_What you will do_.
Give every line of the material back exactly, images removed.

_Raw data_.
#####

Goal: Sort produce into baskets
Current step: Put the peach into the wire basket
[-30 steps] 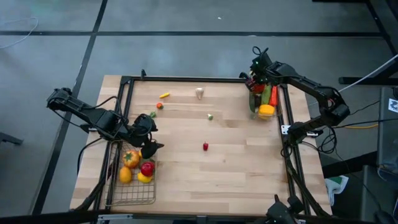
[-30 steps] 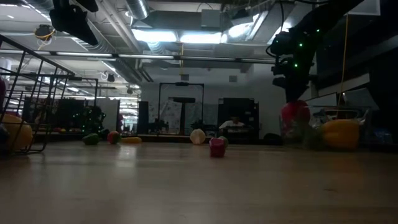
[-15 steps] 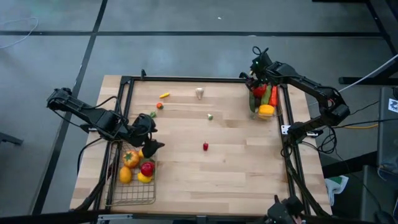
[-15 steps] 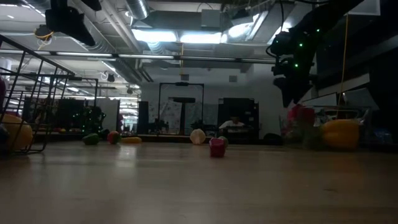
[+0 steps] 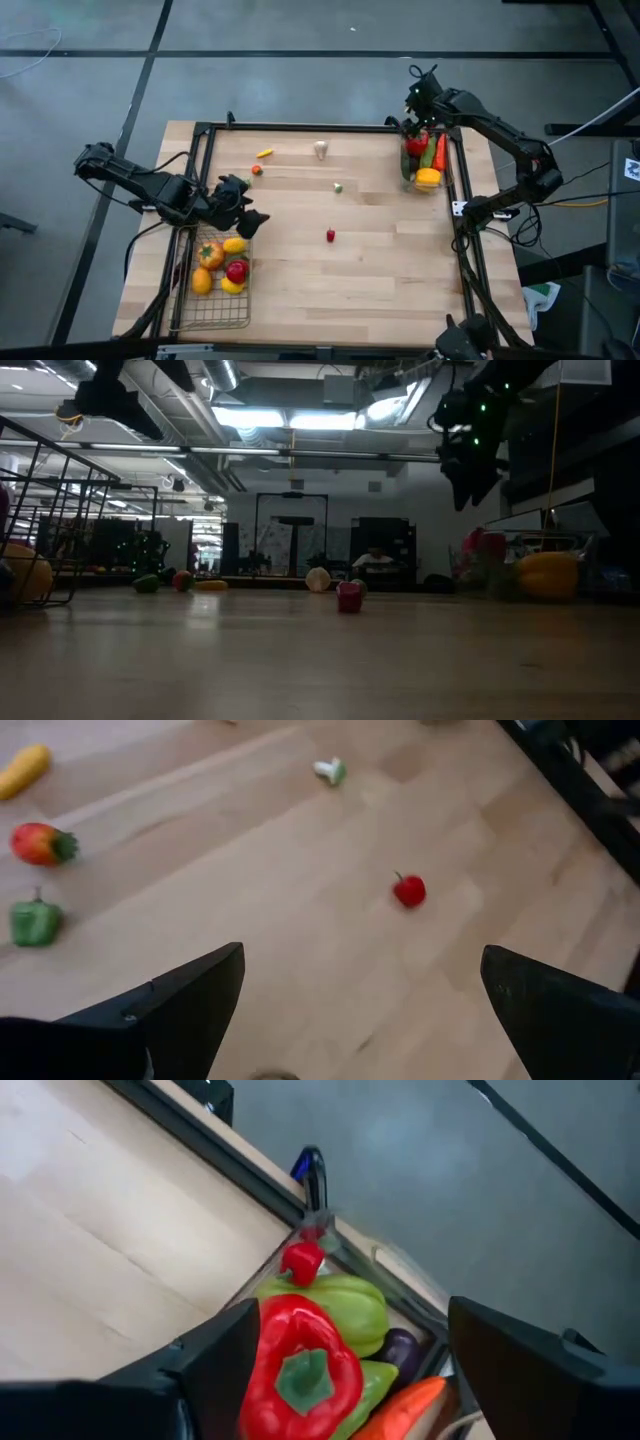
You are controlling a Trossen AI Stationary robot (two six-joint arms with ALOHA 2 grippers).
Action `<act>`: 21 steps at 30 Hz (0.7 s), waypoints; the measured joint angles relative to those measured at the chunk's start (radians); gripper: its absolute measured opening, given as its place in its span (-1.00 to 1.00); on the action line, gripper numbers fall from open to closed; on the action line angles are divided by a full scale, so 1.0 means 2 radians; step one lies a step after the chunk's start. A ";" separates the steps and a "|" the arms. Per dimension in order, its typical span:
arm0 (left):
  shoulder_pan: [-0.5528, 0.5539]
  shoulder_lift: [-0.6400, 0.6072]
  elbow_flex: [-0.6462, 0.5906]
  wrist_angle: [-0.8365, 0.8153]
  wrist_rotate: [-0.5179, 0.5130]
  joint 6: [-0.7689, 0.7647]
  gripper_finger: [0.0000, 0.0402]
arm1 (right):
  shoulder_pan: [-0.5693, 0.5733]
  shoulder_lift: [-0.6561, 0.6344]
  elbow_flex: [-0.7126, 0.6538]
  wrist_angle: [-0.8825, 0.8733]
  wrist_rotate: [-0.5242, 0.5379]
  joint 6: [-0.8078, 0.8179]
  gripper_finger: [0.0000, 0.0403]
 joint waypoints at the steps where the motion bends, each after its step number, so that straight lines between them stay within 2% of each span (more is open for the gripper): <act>1: 0.008 0.000 0.000 0.000 0.000 0.000 0.99 | 0.000 0.000 0.011 -0.008 -0.004 0.000 0.59; 4: 0.036 0.000 0.000 0.000 -0.001 0.009 0.99 | 0.000 0.000 0.041 -0.019 -0.037 0.000 0.59; 13: 0.127 0.000 0.000 0.000 -0.001 0.114 0.99 | 0.005 0.000 0.065 -0.004 -0.224 0.010 0.59; 21: 0.212 0.000 0.000 0.000 0.019 0.196 0.99 | 0.066 0.000 0.065 -0.001 -0.235 0.006 0.59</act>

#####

_Task solution_.
Goal: Sort produce into baskets
Current step: Put the peach into the wire basket
[-30 steps] 
[-30 steps] 
[-15 steps] 
[-15 steps] 
[+0 steps] 
You are controlling a Trossen AI Stationary robot (two six-joint arms with ALOHA 2 grippers).
Action `<act>`: 21 steps at 30 Hz (0.7 s), waypoints; the measured joint angles relative to those measured at the chunk's start (radians); gripper: its absolute measured opening, given as its place in its span (-1.00 to 1.00); on the action line, gripper numbers fall from open to closed; on the action line angles are divided by a full scale, so 1.0 means 2 radians; step one lies a step after the chunk's start. A ";" separates the steps and a "|" the arms. Per dimension in order, its typical span:
arm0 (left):
  shoulder_pan: [-0.5528, 0.5539]
  shoulder_lift: [-0.6400, 0.6072]
  elbow_flex: [-0.6462, 0.5906]
  wrist_angle: [-0.8365, 0.8153]
  wrist_rotate: [-0.5179, 0.5130]
  joint 6: [-0.7689, 0.7647]
  gripper_finger: [0.0000, 0.0402]
arm1 (right):
  shoulder_pan: [-0.5693, 0.5733]
  shoulder_lift: [-0.6561, 0.6344]
  elbow_flex: [-0.7126, 0.6538]
  wrist_angle: [-0.8825, 0.8733]
  wrist_rotate: [-0.5242, 0.5379]
  joint 6: [-0.8078, 0.8179]
  gripper_finger: [0.0000, 0.0403]
 joint waypoints at the steps where the motion bends, each after its step number, so that straight lines between them stay within 2% of each span (more is open for the gripper): <act>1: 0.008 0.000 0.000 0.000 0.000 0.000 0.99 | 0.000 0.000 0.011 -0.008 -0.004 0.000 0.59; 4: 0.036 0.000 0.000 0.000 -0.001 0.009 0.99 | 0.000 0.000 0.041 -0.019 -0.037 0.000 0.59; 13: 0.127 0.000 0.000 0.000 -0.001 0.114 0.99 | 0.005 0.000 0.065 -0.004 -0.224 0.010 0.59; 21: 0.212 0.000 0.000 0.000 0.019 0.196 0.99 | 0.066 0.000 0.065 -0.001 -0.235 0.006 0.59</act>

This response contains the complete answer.